→ Exercise requirements
Provide only the number of lines in the listing that contain the word "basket".

====== Given entries ======

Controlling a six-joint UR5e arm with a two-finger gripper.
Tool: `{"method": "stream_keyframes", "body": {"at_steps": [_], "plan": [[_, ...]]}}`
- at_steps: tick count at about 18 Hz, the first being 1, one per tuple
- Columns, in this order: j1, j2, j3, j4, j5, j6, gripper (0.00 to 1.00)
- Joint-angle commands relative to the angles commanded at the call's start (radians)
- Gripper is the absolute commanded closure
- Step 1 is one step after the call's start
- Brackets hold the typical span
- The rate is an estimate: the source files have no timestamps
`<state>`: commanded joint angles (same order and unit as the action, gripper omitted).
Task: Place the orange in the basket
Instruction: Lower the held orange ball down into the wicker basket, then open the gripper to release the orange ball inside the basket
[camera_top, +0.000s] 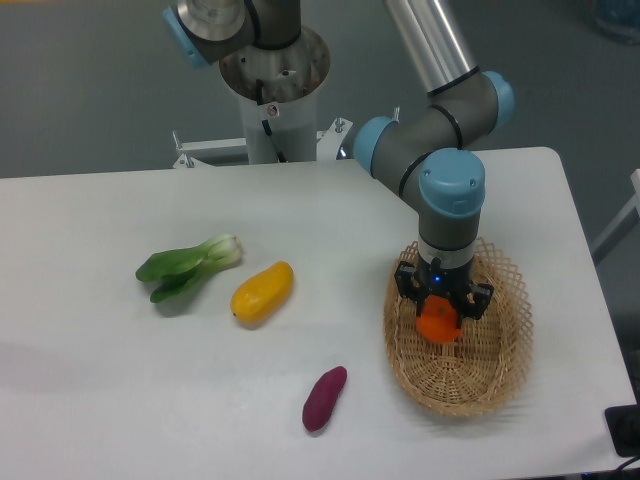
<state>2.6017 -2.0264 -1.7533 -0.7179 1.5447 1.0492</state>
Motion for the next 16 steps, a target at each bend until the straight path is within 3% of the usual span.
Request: {"method": "stream_keyframes", "body": {"at_steps": [4,5,7,16], "plan": [[-0.002,-0.002,0.001,0.003,0.000,0.005,0.26],[-0.002,0.000,0.005,0.003,0.000,0.005,0.21],[0.000,0.000,0.011,0.003,0.000,0.008,0.00],[0.005,0.034,0.071,-0.009,-0.005,0.044,0.00]]}}
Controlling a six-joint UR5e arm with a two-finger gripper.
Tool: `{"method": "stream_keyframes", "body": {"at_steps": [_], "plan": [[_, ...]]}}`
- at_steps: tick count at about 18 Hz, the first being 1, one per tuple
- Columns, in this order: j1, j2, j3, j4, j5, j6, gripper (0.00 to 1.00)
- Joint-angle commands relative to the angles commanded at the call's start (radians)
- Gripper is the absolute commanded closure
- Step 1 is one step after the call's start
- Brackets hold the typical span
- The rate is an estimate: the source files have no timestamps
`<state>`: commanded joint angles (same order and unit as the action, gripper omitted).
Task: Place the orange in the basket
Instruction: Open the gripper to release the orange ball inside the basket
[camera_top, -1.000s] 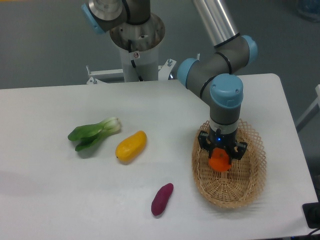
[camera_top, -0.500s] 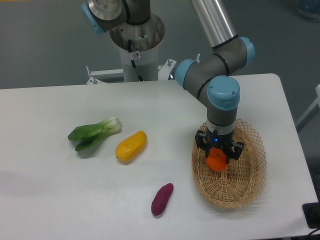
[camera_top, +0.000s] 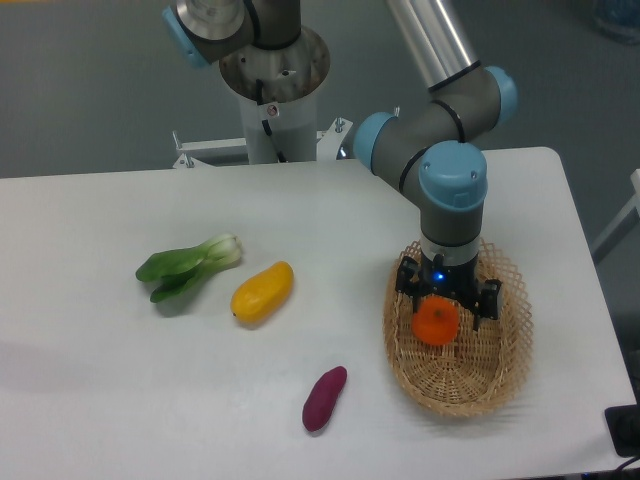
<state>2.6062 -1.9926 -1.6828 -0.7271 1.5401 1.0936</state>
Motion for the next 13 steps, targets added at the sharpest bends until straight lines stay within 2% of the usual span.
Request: {"method": "stream_keyframes", "body": {"at_steps": [3,13], "plan": [[0.005,0.014,0.008,-0.003,-0.003,0.060,0.00],[0.003,0.017,0.006,-0.003,-0.003,0.069,0.00]]}}
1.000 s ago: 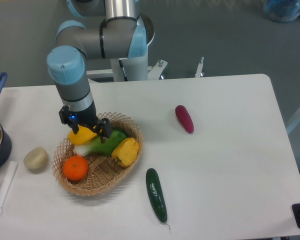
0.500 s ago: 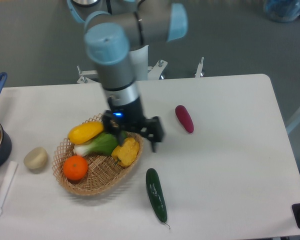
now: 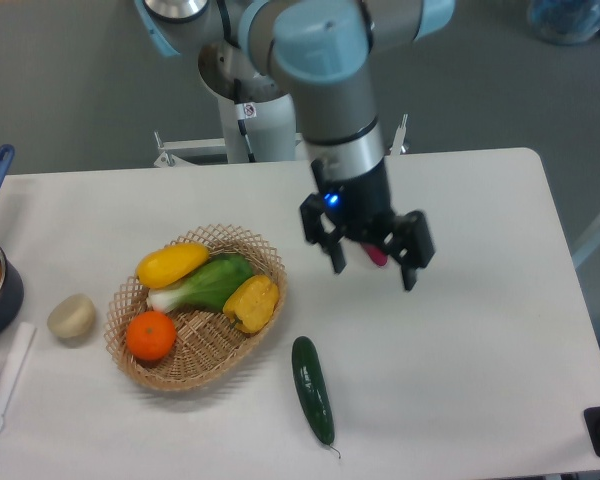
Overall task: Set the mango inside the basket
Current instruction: 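Open the gripper, release the mango, and raise the arm away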
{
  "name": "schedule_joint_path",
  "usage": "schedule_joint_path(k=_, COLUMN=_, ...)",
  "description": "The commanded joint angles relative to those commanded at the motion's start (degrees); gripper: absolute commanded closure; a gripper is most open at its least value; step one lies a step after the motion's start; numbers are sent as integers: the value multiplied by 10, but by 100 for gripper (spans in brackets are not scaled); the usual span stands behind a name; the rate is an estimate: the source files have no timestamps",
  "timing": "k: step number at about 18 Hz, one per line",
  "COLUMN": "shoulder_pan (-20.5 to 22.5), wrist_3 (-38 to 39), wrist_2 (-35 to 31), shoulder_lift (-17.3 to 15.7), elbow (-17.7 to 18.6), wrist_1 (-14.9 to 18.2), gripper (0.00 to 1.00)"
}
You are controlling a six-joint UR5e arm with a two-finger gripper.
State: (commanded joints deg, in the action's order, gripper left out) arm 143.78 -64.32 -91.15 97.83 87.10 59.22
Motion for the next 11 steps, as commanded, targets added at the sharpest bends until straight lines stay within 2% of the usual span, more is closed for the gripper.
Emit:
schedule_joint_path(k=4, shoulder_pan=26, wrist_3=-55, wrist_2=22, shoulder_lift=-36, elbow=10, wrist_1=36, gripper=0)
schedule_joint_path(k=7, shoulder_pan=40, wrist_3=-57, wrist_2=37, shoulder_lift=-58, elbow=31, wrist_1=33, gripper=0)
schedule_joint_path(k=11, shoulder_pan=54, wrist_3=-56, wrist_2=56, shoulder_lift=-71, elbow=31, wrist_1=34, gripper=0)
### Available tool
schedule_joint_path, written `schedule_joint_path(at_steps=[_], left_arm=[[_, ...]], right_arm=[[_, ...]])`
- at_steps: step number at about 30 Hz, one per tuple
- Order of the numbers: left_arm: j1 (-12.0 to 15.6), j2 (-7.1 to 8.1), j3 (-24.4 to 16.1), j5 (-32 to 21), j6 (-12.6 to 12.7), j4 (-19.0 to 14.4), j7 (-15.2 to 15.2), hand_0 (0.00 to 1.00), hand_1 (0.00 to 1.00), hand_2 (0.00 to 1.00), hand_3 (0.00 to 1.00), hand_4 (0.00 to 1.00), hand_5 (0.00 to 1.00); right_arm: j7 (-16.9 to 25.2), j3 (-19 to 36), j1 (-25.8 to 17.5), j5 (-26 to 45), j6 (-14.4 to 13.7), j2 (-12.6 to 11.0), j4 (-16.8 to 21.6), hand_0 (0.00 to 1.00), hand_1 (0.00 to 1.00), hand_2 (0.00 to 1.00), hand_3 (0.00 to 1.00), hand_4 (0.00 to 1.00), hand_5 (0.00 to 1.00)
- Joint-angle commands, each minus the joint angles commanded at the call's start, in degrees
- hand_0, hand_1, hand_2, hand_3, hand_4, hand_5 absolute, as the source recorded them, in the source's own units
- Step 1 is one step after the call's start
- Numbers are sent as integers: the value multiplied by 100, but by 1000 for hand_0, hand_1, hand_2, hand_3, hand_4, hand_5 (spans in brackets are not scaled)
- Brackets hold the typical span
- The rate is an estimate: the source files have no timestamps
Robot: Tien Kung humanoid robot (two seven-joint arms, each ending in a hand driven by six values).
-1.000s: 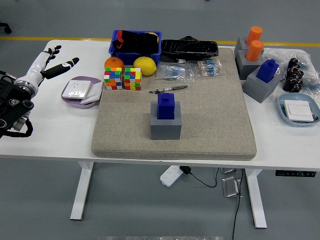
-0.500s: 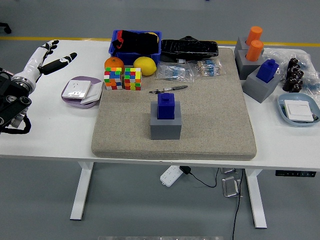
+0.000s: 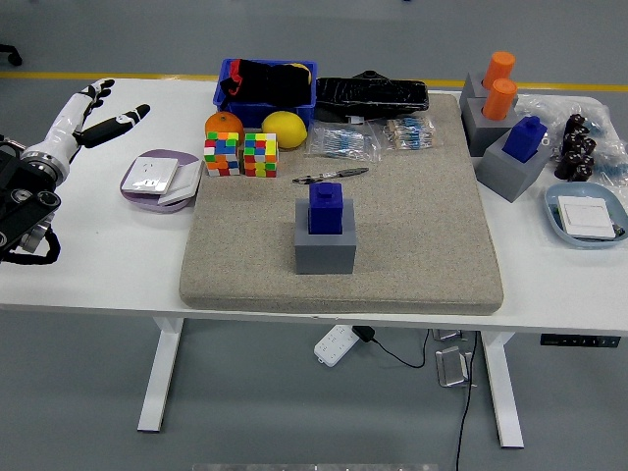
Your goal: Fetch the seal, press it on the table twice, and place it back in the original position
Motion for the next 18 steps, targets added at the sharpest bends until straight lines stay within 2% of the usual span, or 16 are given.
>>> schedule_joint_path(at_steps=[11, 18], left_arm=[[16, -2, -5, 3, 3, -12, 1, 998, 998, 986, 980, 856, 641], [12, -2, 0, 5, 1, -13, 8, 998, 998, 986, 980, 856, 642]], right_arm=[[96, 31, 9, -280, -248, -10, 21, 803, 706, 687, 640, 772, 535], [112, 37, 6, -275, -293, -3, 15, 803, 706, 687, 637, 772, 533]])
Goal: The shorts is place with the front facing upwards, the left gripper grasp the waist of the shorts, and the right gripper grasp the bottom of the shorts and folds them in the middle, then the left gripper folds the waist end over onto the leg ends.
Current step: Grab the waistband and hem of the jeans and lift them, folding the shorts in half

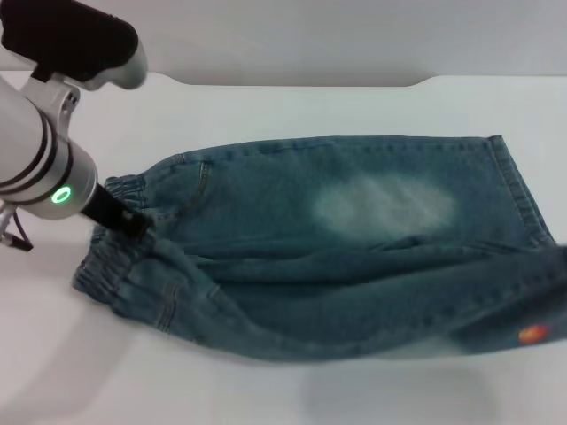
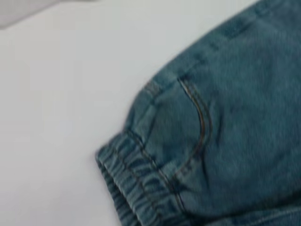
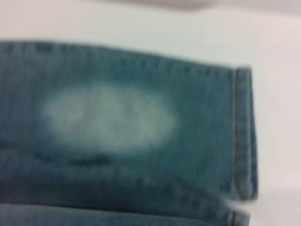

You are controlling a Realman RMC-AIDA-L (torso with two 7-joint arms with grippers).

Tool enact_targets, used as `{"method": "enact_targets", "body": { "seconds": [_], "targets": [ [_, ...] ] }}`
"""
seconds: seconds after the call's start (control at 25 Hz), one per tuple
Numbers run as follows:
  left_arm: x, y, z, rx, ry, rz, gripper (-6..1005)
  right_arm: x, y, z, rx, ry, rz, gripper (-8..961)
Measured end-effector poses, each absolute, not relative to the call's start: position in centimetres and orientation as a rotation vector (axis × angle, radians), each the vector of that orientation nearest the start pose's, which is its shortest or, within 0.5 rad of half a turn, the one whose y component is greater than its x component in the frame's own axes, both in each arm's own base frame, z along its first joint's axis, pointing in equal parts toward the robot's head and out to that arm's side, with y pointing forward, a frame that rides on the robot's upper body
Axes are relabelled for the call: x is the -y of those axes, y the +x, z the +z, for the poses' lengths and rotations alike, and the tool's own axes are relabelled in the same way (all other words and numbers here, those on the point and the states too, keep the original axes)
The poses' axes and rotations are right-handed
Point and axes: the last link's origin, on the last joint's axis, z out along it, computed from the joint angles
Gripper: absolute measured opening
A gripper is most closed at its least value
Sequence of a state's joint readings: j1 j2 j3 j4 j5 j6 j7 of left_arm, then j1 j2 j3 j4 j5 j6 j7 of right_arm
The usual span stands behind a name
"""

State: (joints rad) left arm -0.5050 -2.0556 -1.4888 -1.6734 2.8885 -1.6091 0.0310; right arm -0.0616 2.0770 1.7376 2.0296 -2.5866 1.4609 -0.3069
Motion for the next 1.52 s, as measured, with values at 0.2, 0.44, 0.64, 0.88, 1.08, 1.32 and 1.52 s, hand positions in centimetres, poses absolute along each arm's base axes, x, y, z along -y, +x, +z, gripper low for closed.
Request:
{"method": "enact_targets", "body": {
  "seconds": [0.2, 0.44, 0.64, 0.88, 1.08, 1.32, 1.52],
  "targets": [
    [-34.1, -16.6, 2.4, 1.026, -2.127, 0.482, 40, -26.4, 23.1, 9.9, -1.140, -1.998, -0.063, 55],
    [-35.1, -16.4, 3.1, 0.988, -2.113, 0.394, 40, -27.6, 22.6, 10.9, -1.044, -1.945, 0.020, 59],
    [-35.9, -16.3, 3.5, 0.959, -2.094, 0.312, 40, -28.4, 23.0, 11.8, -0.979, -1.877, 0.079, 62],
    [-36.8, -15.9, 3.5, 0.912, -2.089, 0.239, 41, -29.3, 23.3, 11.7, -0.938, -1.831, 0.144, 66],
    [-37.2, -15.8, 3.4, 0.899, -2.087, 0.213, 41, -29.9, 23.6, 11.4, -0.897, -1.796, 0.189, 69],
    [-37.7, -16.2, 3.0, 0.896, -2.081, 0.186, 41, -30.7, 24.5, 10.4, -0.866, -1.750, 0.240, 73],
    [-38.2, -16.4, 2.6, 0.899, -2.077, 0.163, 42, -31.3, 25.8, 9.9, -0.871, -1.720, 0.247, 76]
  ]
}}
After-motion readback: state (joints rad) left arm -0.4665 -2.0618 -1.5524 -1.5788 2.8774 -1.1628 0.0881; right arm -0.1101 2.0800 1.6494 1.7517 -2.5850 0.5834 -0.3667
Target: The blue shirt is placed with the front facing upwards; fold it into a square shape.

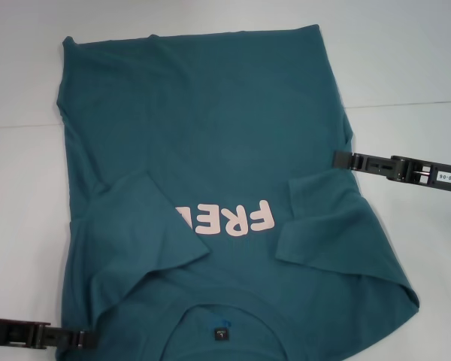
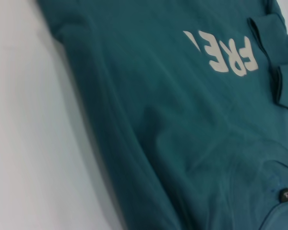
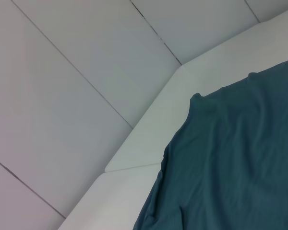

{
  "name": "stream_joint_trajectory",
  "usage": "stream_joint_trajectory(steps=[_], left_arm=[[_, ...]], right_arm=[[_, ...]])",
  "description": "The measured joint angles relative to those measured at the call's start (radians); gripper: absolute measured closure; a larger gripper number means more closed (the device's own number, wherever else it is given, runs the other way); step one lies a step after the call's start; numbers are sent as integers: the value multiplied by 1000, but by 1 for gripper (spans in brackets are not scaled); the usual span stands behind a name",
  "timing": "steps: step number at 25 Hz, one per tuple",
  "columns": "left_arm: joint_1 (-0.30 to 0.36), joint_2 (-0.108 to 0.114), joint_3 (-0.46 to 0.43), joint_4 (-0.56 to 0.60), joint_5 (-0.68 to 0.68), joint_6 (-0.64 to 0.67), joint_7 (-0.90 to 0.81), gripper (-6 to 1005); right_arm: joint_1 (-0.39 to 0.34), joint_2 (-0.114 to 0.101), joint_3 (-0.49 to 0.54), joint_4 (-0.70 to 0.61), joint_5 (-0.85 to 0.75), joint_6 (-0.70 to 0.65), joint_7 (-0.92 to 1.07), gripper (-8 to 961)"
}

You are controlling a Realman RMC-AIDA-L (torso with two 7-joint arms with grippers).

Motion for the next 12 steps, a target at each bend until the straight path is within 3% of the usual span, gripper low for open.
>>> stream_joint_trajectory(steps=[12], left_arm=[[-50, -17, 25, 0, -5, 11, 0, 112]], right_arm=[[0, 0, 3, 0, 0, 0, 0, 10]])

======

→ Task solution
5